Most importantly, the number of shares different posts receive do not represent an average; instead, there are a handful of "outliers" (to use a Malcolm Gladwell term) that get a disproportionately large number of links and shares, while the majority of content gets no love. This is important to note, as it suggests that you're better off creating a handful of outstanding pieces than a large number of mediocre ones.
According to one report by researchers at UCLA, more "buzzworthy" ideas are associated with specific regions of the brain, indicating there's a neurological component to the types of content and ideas we like to share. Overall, this urge to share tends to creep up with 3 main types of content - those that fulfill one or more of the following functions:
1. Utility: We like to share content that we deem useful or helpful in certain situations. Because they're useful, we want our friends and family to share in their usefulness.

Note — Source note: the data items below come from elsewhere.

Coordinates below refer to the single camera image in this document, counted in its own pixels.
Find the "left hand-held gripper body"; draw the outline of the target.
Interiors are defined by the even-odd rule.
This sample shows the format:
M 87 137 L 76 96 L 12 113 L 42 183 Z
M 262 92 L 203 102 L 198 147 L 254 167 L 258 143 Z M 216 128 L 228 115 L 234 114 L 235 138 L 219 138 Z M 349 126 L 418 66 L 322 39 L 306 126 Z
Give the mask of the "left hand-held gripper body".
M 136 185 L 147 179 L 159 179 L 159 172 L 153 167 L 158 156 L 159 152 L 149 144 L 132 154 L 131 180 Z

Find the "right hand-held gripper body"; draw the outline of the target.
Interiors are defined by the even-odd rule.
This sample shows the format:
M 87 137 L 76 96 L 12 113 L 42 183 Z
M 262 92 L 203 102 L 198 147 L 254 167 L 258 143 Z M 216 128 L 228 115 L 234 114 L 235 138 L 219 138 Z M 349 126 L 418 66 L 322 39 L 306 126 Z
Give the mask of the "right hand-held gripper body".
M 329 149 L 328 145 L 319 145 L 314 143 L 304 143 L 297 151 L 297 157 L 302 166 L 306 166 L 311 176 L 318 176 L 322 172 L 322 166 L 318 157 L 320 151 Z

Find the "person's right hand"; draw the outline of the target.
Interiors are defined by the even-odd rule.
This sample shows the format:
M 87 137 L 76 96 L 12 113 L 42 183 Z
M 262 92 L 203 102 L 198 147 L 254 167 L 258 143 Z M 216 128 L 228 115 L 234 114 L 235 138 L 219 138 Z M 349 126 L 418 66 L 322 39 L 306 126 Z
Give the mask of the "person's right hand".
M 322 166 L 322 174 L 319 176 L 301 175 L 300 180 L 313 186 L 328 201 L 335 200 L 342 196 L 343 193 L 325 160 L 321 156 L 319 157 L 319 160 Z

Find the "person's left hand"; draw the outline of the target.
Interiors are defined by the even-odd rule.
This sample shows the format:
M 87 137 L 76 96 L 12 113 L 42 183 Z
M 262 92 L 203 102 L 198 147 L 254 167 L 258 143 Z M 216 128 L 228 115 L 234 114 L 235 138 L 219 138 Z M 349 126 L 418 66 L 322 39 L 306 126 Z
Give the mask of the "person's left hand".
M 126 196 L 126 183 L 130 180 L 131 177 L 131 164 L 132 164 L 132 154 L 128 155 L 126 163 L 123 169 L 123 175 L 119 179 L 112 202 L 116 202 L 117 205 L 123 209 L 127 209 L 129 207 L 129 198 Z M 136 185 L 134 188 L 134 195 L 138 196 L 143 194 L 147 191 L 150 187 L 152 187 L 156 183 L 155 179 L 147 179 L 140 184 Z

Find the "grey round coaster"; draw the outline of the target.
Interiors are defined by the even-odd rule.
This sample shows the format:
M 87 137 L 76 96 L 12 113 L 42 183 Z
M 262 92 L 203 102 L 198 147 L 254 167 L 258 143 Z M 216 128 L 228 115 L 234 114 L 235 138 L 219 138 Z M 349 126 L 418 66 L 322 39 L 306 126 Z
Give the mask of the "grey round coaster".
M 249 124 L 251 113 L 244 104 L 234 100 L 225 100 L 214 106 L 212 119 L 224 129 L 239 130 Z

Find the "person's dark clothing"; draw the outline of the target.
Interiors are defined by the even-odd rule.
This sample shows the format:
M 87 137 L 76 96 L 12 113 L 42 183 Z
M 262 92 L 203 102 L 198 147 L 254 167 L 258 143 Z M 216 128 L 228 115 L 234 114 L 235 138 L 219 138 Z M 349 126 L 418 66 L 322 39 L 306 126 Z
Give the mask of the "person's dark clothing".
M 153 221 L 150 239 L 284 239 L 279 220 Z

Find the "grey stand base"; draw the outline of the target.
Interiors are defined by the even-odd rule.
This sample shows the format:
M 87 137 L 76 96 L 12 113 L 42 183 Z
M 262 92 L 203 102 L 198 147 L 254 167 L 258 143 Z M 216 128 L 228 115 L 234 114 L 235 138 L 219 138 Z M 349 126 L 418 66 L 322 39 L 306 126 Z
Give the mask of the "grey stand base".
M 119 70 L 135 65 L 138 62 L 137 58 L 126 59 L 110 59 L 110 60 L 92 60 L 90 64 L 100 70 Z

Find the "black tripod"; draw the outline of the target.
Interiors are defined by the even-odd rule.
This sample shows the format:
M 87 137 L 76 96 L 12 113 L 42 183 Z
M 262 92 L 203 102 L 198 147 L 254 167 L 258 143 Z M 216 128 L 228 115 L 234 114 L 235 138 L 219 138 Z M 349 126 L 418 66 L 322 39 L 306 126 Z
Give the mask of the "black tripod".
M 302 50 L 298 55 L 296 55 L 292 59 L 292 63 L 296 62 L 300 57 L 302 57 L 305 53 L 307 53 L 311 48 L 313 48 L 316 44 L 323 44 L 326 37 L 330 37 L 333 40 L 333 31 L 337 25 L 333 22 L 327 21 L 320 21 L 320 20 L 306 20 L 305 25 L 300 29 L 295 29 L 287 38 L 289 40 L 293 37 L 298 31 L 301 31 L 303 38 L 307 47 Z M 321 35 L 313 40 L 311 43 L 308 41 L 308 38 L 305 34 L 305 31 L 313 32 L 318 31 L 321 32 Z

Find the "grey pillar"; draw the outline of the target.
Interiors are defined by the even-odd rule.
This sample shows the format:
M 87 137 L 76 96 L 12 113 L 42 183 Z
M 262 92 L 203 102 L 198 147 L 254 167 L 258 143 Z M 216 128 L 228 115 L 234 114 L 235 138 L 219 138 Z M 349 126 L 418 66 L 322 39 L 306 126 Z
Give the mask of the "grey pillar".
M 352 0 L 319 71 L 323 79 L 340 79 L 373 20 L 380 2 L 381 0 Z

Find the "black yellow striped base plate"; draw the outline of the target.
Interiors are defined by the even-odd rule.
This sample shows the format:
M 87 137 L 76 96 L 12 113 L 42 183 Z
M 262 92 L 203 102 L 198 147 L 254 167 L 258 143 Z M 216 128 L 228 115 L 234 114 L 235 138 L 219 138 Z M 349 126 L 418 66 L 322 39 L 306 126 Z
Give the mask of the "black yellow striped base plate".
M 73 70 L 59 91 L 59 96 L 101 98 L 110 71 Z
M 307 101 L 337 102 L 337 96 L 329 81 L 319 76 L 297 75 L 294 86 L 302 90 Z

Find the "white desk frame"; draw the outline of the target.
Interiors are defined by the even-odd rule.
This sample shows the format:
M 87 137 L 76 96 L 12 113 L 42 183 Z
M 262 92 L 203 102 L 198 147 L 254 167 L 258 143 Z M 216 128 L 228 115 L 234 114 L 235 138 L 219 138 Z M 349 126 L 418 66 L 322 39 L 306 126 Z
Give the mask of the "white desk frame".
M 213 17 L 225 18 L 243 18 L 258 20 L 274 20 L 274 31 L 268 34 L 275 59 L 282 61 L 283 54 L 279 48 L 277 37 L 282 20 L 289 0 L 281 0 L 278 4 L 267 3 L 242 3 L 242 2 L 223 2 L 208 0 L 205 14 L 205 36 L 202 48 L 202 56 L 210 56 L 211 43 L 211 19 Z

2. Entertainment: Entertaining pieces of content also encourage us to share. Shocking, isn't it? We like to laugh, and it makes us feel good to share that positive experience with others.
3. Inspiration: Interesting and inspirational content is also highly shareable. Things that pique our curiosity or stimulate our creativity naturally encourage us to reach out to other people who may end up feeling the same level of interest or motivation.
The Role of Emotion
According to research from the journal Psychological Science, our emotional responses to content can play a massive role in whether or not we choose to share that content with others. But it isn't exactly a straightforward relationship.
You might think that positive emotions, like joy or excitement, are the most likely to increase sharing - and you're partially right. When readers experienced strong positive emotions, they were more likely to share content, but they were also more likely to share content associated with strong negative emotions, like anxiety or arousal.
So does this mean that any strong emotion is enough to make a piece of content more shareable? This isn't necessarily the case either; the study found that some types of negative emotions, such as sadness, actually decreased an article's propensity to be shared. As a general rule, stronger emotions lead to higher share volumes, as long as those emotions evoke energy or positivity.
The Role of Surprise
Our tendency to share content may also be linked to how our brains are wired to process surprises. Surprises are an experience of novelty, meaning we saw something we didn't expect or learned something we didn't know.
When a surprise is strong enough, it triggers a specific reactive sequence in the mind - freeze, find, shift, and share. We stop what we're doing or halt our other tasks; we try to find an explanation for the surprise we just experienced; we shift our perspective to accommodate that explanation; and then we share that experience with others. It works well for a surprising punchline at the end of a long video.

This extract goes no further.